1. Une autre perspective.
Prenons comme point de départ une idée banale, presque un cliché, dont nous savons qu'il est contestable et contesté. A la suite de Panofsky (qui n'a pas voulu pousser son analyse au-delà du 19ème siècle), supposons qu'une autre perspective, la perspective actuelle (dite aussi perspective immédiate) aie pris vers le début du siècle dernier la suite de la perspective classique, illusionniste, celle de la Renaissance. Faisons l'hypothèse d'un espace contemporain à deux versants, double, bifide, duplice. Appelons espace vocal sa face logocentrique et espace de dissémination l'autre face (l'envers). Supposons que les deux dimensions aient toujours existé mais que la première ait été seule lisible, jusqu'à ce que la seconde émerge sous une poussée inimaginable. Admettons qu'elles se supportent l'une l'autre, malgré leur rivalité. Supposons qu'un même processus aie été à l'oeuvre dans l'art depuis le regard sourd de Goya, qui inaugure la duplicité inhérente à la modernité, jusqu'à l'ébranlement suscité par l'Internet dans les conduites et les institutions.
2. Une syntaxe du plus.
L'espace de dissémination a sa propre syntaxe : celle du plus.
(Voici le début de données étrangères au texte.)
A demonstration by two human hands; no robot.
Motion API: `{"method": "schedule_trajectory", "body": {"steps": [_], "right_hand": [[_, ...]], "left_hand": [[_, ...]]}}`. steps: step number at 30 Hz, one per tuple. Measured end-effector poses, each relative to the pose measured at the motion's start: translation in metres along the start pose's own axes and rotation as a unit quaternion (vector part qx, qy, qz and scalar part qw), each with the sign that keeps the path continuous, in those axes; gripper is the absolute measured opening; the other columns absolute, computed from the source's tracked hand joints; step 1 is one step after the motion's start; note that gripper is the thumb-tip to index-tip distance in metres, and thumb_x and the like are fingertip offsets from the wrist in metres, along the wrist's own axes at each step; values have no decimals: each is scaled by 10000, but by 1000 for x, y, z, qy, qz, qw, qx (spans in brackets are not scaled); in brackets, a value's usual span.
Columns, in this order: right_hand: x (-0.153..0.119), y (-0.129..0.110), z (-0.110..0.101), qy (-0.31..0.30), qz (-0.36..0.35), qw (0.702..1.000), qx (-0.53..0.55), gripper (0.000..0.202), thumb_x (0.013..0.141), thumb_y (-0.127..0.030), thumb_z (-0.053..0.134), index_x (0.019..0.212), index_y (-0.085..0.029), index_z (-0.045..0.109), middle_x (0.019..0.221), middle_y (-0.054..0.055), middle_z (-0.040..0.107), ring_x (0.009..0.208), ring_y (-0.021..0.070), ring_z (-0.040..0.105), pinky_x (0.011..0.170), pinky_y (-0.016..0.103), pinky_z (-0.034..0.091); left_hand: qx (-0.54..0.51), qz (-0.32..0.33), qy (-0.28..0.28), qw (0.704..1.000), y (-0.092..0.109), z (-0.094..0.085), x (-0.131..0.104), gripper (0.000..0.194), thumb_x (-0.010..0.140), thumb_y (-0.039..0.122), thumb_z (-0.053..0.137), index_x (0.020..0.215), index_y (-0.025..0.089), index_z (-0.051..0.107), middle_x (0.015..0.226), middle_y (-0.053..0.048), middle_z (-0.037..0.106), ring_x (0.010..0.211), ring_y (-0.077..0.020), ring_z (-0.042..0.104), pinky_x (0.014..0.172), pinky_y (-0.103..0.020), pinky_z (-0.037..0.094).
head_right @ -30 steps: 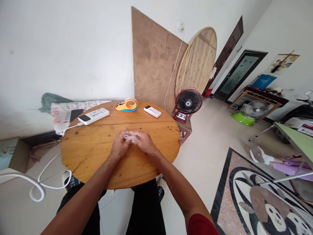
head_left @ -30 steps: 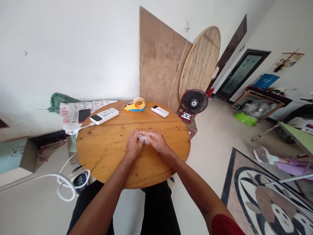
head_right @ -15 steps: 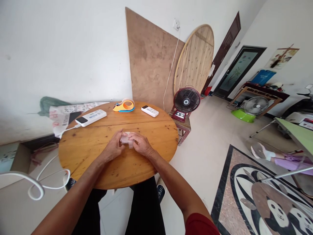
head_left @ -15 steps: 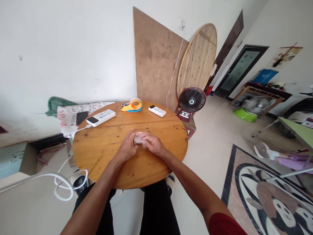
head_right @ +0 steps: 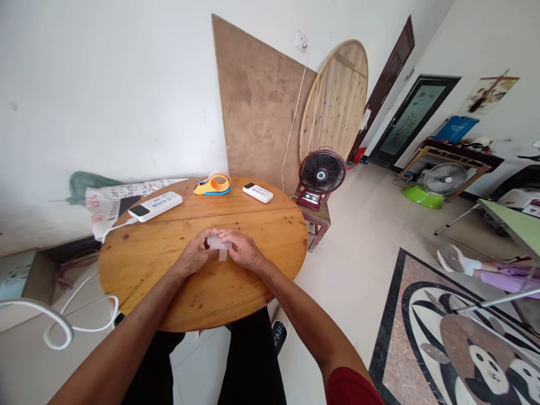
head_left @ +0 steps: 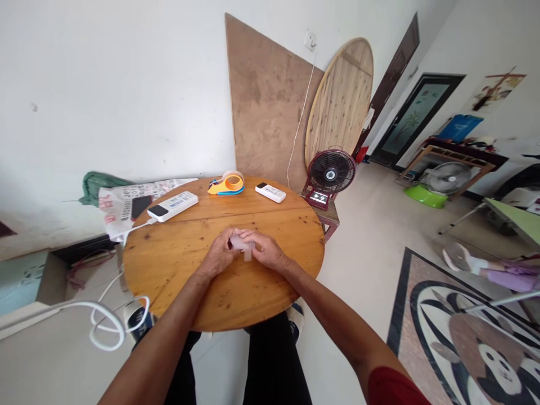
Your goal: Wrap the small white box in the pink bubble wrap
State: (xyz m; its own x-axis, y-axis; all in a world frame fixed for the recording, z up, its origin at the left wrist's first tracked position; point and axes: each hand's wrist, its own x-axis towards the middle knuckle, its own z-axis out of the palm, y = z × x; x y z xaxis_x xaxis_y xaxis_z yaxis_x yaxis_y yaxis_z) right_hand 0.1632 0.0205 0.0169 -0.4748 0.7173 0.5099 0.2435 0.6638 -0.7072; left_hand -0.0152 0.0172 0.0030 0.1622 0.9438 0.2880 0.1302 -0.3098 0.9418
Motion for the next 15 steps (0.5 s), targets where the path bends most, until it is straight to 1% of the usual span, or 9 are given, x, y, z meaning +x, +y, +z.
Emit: {"method": "schedule_trajectory", "body": {"steps": [2,3,5,7,8,10,13,14,15], "right_hand": [[8,-2,-7,16,81,995,61,178,822,-211,554,976,-191,642,1107,63,687,1102,187,624,973,332,472],[13,-3,-10,11,121,988,94,188,814,-244,585,980,-181,645,1062,52,693,1034,185,641,917,313,493],[21,-3,-18,-28,181,969,165,275,778,-295,655,1019,-163,641,1005,36,695,938,172,646,835,281,505],[27,-1,-22,-74,209,948,228,409,711,-314,740,1072,-158,626,995,27,692,908,164,640,811,269,504],[28,2,-22,-86,217,940,247,466,676,-315,776,1086,-160,619,996,25,690,903,162,639,806,267,504],[29,9,-19,-77,235,935,255,507,626,-320,818,1066,-163,622,972,16,690,871,157,638,786,265,504],[29,20,-11,-40,254,927,272,473,614,-367,828,1000,-166,641,927,2,692,829,155,639,785,283,506],[29,22,-9,-31,256,923,285,478,608,-380,833,994,-169,646,922,-1,694,828,157,641,798,293,508],[29,23,-7,-25,258,919,297,486,600,-390,838,993,-173,651,918,-4,697,829,160,643,808,301,508]], "left_hand": [[-16,-49,1,999,9,-1,3,396,644,356,681,992,182,605,895,-22,665,778,-164,602,706,-286,497],[-16,-81,-3,997,13,-2,5,383,648,374,684,969,174,621,845,-14,665,739,-157,597,667,-272,488],[-22,-146,-4,989,18,-3,11,386,648,407,677,940,158,643,756,-6,655,633,-140,569,559,-245,449],[-33,-200,-5,979,20,-4,16,420,651,438,653,950,142,651,691,-4,637,547,-132,534,476,-235,405],[-33,-216,-8,976,20,-4,18,436,662,456,634,960,138,652,669,-5,630,521,-134,524,454,-236,393],[4,-211,-8,978,19,-4,20,443,713,499,581,958,138,658,647,-14,626,512,-149,529,449,-246,389],[144,-132,37,980,18,-6,17,457,808,552,484,887,152,690,680,-50,658,608,-190,577,540,-277,420],[176,-102,51,978,18,-6,16,472,829,561,464,870,156,701,709,-62,675,665,-206,595,590,-289,432],[179,-79,51,979,18,-7,15,482,844,565,453,871,157,709,745,-68,691,723,-219,611,640,-297,443]]}}
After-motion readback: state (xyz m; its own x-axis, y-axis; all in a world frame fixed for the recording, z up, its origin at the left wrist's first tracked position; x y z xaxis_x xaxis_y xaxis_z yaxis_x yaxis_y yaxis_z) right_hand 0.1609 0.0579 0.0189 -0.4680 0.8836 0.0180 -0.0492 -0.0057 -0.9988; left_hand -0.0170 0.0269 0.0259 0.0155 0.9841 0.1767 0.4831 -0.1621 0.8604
Un supplément hétérogène y fait irruption, le rendant indécidable, y produisant une perspective qui ne se laisse ni classer, ni cadrer. Les bornes que l'art officiel avait su imposer à la différance y sont caduques. Les oeuvres débordent. Dans un mouvement incessant, elles multiplient les adresses et les surenchères. Autorisée, voire prescrite, la dissémination est le nouveau terrain de jeu de tous les expérimentateurs. Voici Manet puis Cézanne : un réel qui n'imite pas. Il fut un temps où l'émergence d'une telle chose provoquait l'indignation, mais maintenant c'est l'inverse, c'est devenu la norme : nous voici dans l'hypermodernité avec son art dominant, l'hypercinéma, et son cyberespace, le web. Les corps, disloqués, s'exposent.
3. Un espace vocal.
On peut aussi présenter l'espace de dissémination en partant de l'autre côté. L'espace vocal est le genre de spatialité dans lequel, aujourd'hui, nous nous trouvons. Dans toutes les religions, des voix se sont révélées quelque part, et notre culture a tendance à tout commenter (insistance du logos). Depuis le tournant 19ème/20ème siècle, il se passe quelque chose de nouveau. La voix se sépare du corps. Sa portée s'étend démesurément. L'espace se remplit de voix qui ne sont plus sacrées, mais banales, usuelles. Cette tendance a été ressentie avant même l'émergence de la radio et du téléphone. Avec la télévision, le cinéma, la diffusion massive de la musique, Internet et quelques autres gadgets et/ou technologies en cours de développement, la tendance atteint une ampleur sans précédent. Ces voix échappent à leur propre présence. Elles deviennent enveloppantes, anonymes, obsédantes, elles creusent un envers qui troue l'espace, marque hétérogène dans le tissu vocal, dissémination de points inaudibles et imprononçables, déchets dans un monde que nous ressentons soit comme vide de voix (acousmatique), soit comme excessivement vocalisé. Elles font tenir l'espace et viennent à la place des images. C'est là, dans cette tension, que nous retrouvons l'espace de dissémination.